Collection entries
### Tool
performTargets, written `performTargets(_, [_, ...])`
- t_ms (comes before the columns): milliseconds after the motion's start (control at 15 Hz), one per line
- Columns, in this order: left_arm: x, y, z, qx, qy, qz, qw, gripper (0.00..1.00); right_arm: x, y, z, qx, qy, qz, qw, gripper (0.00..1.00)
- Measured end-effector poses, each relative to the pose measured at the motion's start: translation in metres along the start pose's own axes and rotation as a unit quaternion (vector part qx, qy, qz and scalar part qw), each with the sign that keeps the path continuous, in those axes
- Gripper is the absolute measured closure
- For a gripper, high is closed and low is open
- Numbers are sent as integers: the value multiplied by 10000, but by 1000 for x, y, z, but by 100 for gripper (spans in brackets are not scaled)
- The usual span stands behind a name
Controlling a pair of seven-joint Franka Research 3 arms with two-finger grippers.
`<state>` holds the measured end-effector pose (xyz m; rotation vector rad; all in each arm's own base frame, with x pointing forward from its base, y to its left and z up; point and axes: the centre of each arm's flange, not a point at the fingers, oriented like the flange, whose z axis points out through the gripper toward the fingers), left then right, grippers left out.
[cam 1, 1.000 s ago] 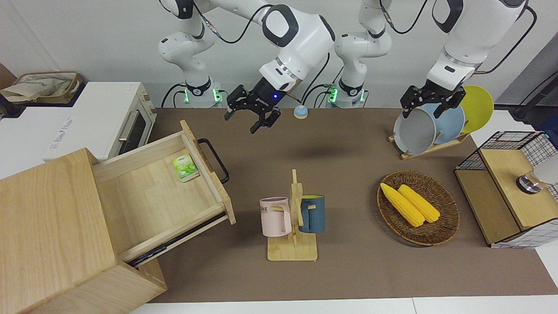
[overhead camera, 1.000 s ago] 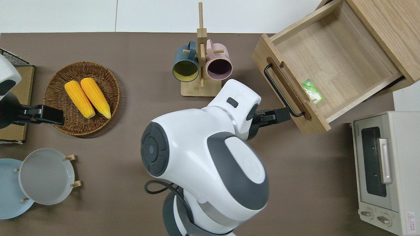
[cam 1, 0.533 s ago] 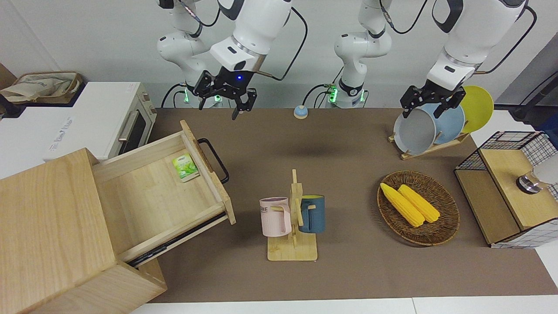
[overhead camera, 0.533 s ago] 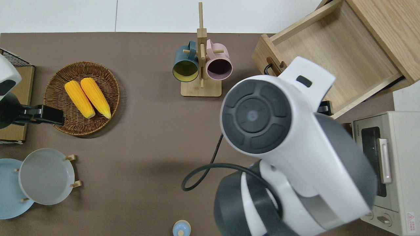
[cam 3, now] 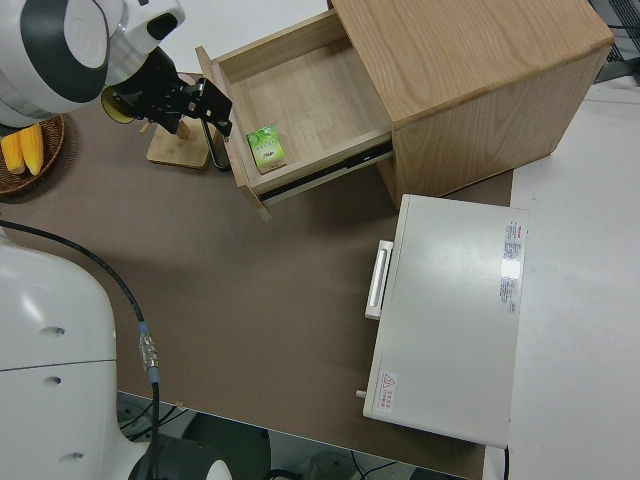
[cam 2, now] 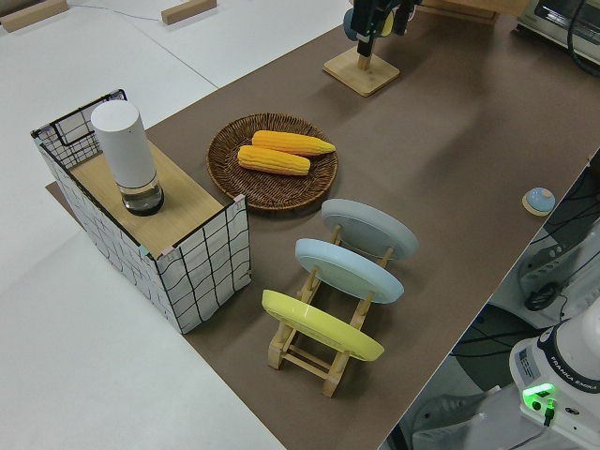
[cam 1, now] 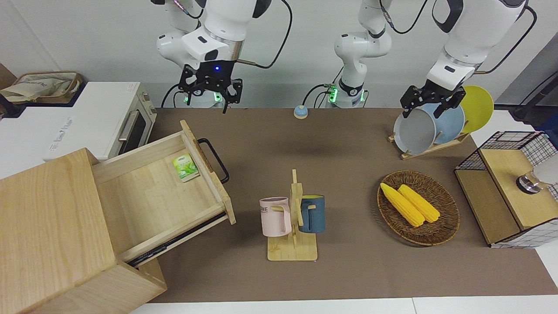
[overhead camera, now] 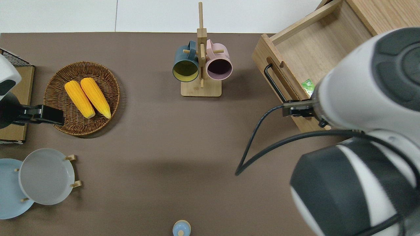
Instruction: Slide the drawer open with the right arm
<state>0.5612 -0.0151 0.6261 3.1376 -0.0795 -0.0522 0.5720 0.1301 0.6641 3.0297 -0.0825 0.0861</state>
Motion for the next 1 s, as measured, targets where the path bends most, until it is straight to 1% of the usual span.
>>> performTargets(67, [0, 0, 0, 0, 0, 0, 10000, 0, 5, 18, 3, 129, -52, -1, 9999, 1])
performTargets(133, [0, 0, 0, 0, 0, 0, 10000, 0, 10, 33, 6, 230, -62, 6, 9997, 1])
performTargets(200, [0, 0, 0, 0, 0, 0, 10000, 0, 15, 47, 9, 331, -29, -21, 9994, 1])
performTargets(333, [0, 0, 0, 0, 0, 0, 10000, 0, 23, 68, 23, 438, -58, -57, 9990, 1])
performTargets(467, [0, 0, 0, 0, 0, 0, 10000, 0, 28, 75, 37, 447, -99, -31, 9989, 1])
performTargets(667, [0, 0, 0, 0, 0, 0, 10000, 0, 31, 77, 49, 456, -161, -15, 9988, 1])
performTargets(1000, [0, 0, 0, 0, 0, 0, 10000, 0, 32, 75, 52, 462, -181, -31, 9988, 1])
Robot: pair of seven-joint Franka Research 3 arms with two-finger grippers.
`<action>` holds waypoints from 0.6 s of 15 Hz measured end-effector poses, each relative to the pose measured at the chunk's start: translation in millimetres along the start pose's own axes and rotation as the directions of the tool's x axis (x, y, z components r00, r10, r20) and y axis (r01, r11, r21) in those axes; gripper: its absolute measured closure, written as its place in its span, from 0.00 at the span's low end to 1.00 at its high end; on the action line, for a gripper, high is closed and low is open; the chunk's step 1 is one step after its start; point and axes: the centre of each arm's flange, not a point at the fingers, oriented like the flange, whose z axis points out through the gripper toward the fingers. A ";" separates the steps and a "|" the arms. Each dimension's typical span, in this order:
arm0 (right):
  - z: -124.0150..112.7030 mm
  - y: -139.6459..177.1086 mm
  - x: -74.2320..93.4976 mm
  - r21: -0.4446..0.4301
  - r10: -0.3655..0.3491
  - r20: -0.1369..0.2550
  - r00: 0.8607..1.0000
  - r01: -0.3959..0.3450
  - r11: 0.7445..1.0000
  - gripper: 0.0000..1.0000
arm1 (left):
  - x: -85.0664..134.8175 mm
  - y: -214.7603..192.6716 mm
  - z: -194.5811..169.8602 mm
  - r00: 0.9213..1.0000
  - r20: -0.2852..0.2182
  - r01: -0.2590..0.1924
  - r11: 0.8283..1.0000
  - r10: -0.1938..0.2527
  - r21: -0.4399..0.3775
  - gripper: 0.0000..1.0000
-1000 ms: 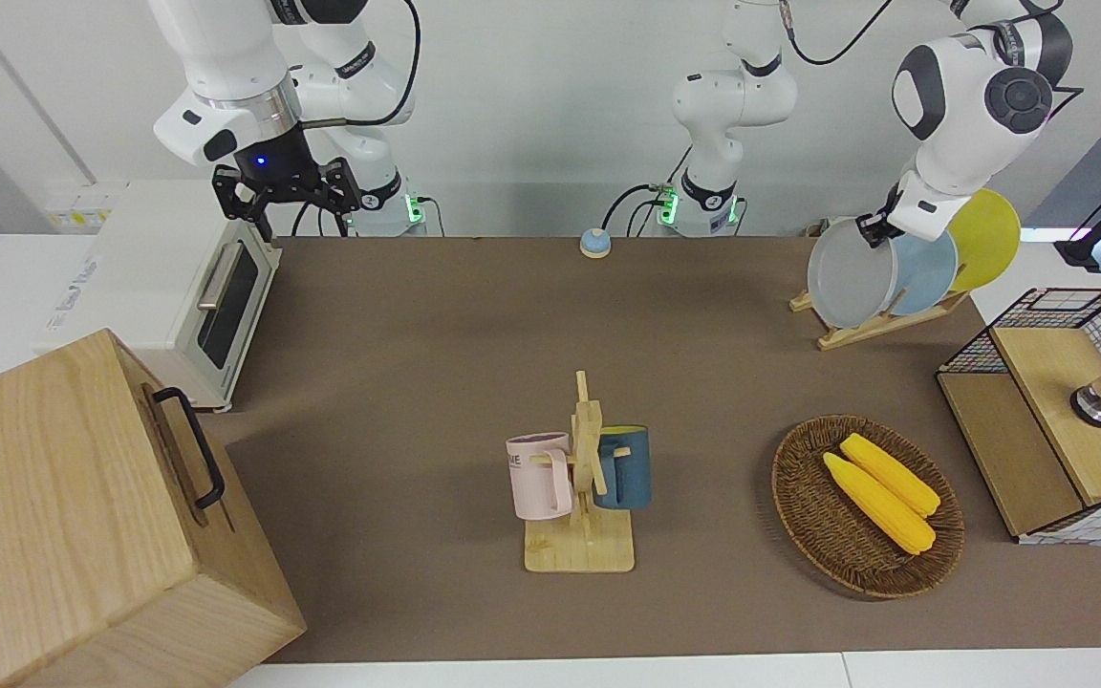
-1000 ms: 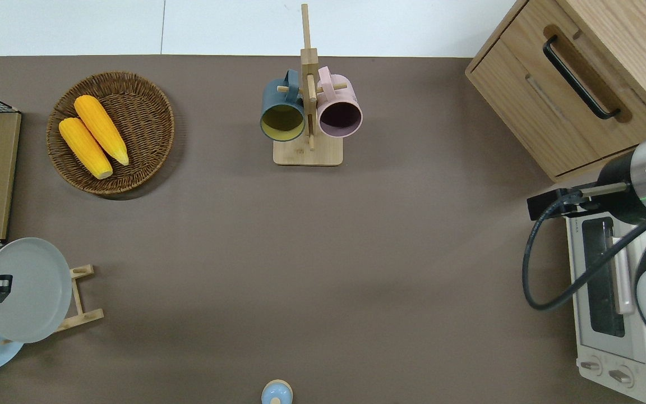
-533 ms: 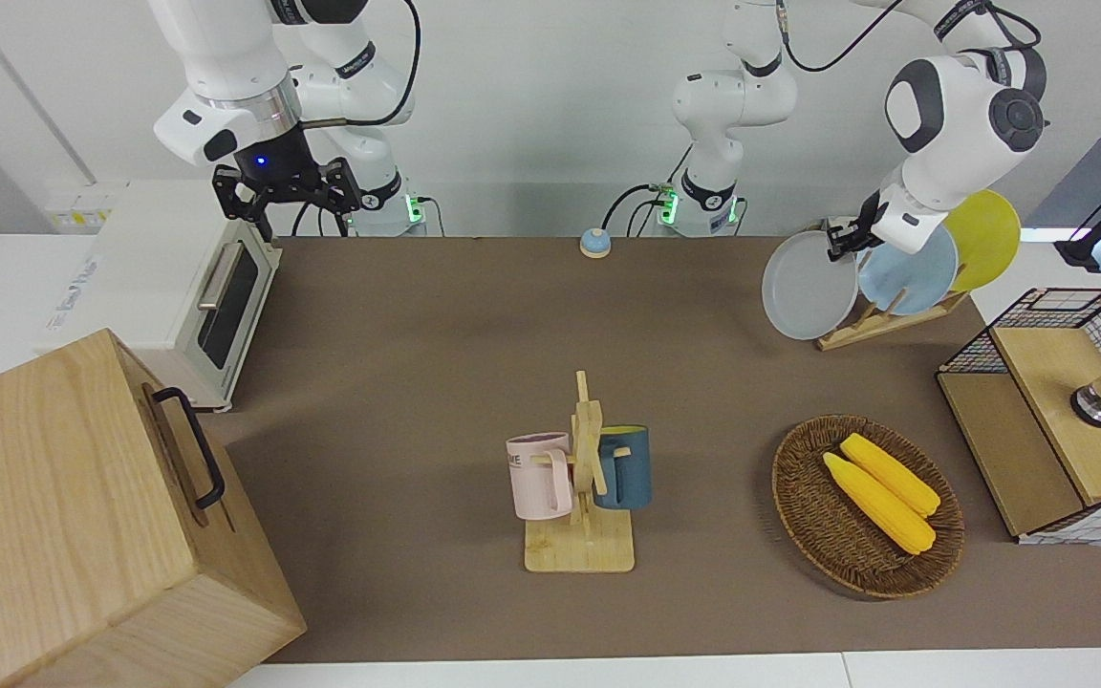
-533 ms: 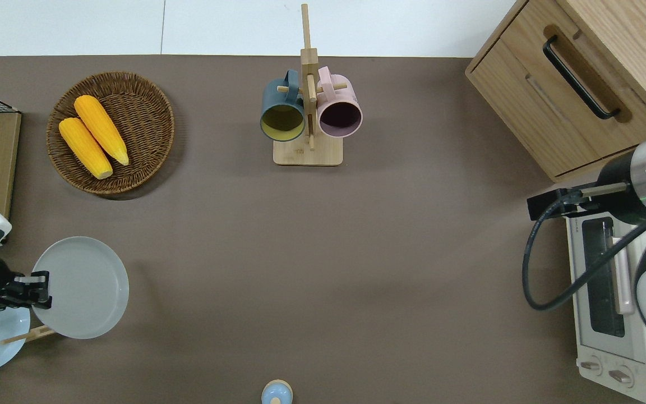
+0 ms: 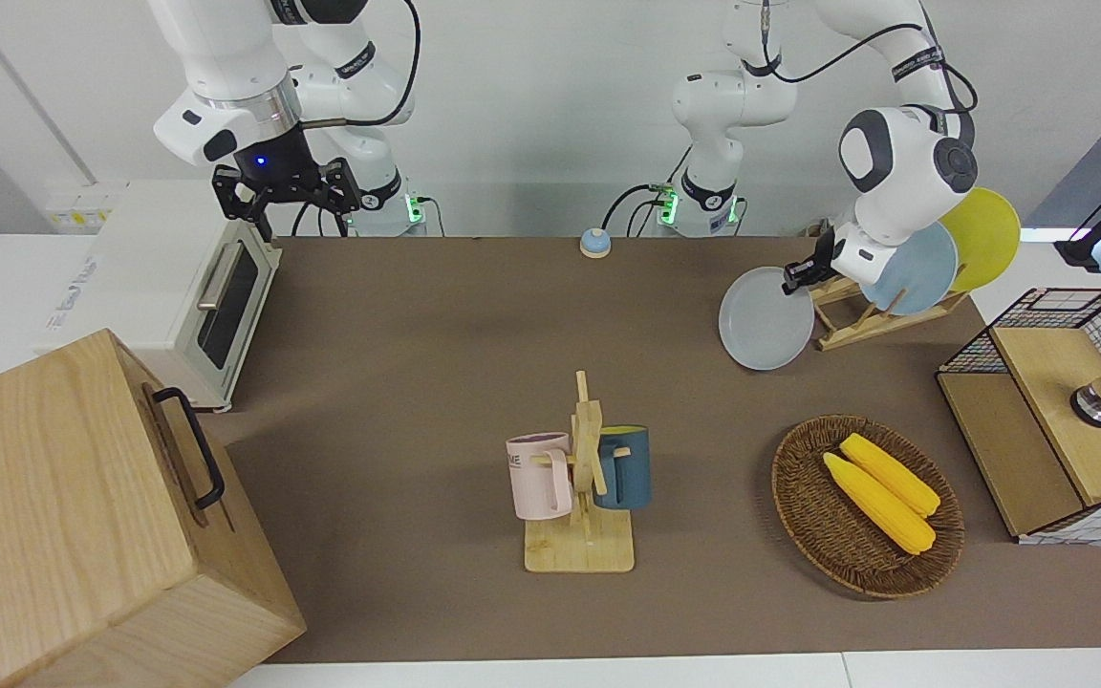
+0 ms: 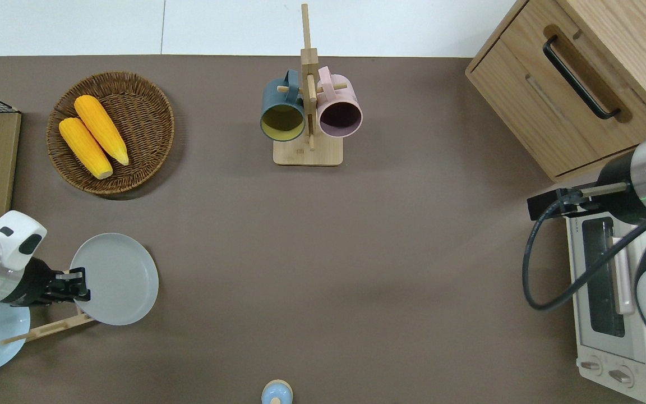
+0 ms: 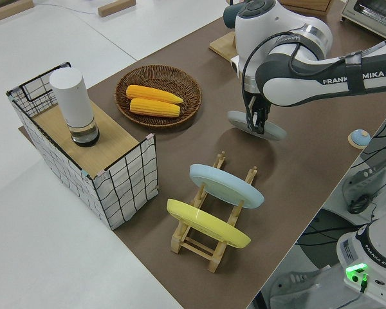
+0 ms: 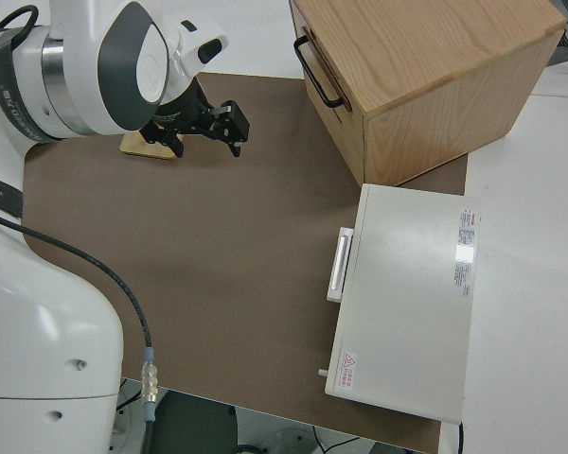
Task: Pick gray plate from low plate rack and place it on table with left arm
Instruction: 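Carry the gray plate away from the rack toward the table center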
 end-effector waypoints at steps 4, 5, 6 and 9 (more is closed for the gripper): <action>0.0 0.0 0.0 0.000 0.000 0.000 1.000 0.000 1.000 0.01 | -4.6 13.3 11.1 1.000 -0.016 0.007 0.999 -0.007 -0.035 0.89; 0.0 0.0 0.0 0.000 0.000 0.000 1.000 0.000 1.000 0.01 | -6.2 16.6 15.5 1.000 -0.019 0.003 0.999 -0.003 -0.033 0.89; 0.0 0.0 0.0 0.000 0.000 0.000 1.000 0.000 1.000 0.01 | -8.0 20.5 20.4 1.000 -0.018 0.000 1.000 -0.001 -0.030 0.89; 0.0 0.0 0.0 0.000 0.000 0.000 1.000 0.000 1.000 0.01 | -12.8 26.9 35.1 1.000 -0.006 0.001 1.000 -0.001 -0.025 0.85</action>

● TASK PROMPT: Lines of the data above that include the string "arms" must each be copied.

● OUTPUT OF THE EXERCISE:
Controlling a pair of seven-joint Franka Research 3 arms with two-finger grippers.
Robot: pair of seven-joint Franka Research 3 arms with two-finger grippers.
`<action>` holds waypoints from 0.6 s of 15 Hz measured end-effector poses, each relative to the pose measured at the chunk's start: translation in millimetres along the start pose's own axes and rotation as the directions of the tool's x axis (x, y, z components r00, r10, r20) and y axis (r01, r11, r21) in those axes; gripper: its absolute measured closure, written as its place in its span, from 0.00 at the span's low end to 1.00 at its high end; on the action line, for a gripper, high is closed and low is open; the chunk's step 1 is one step after its start; point and axes: the centre of each arm's flange, not a point at the fingers, oriented like the flange, whose z axis points out through the gripper toward the fingers. A ";" separates the steps and a "|" the arms. Each dimension's typical span, in this order:

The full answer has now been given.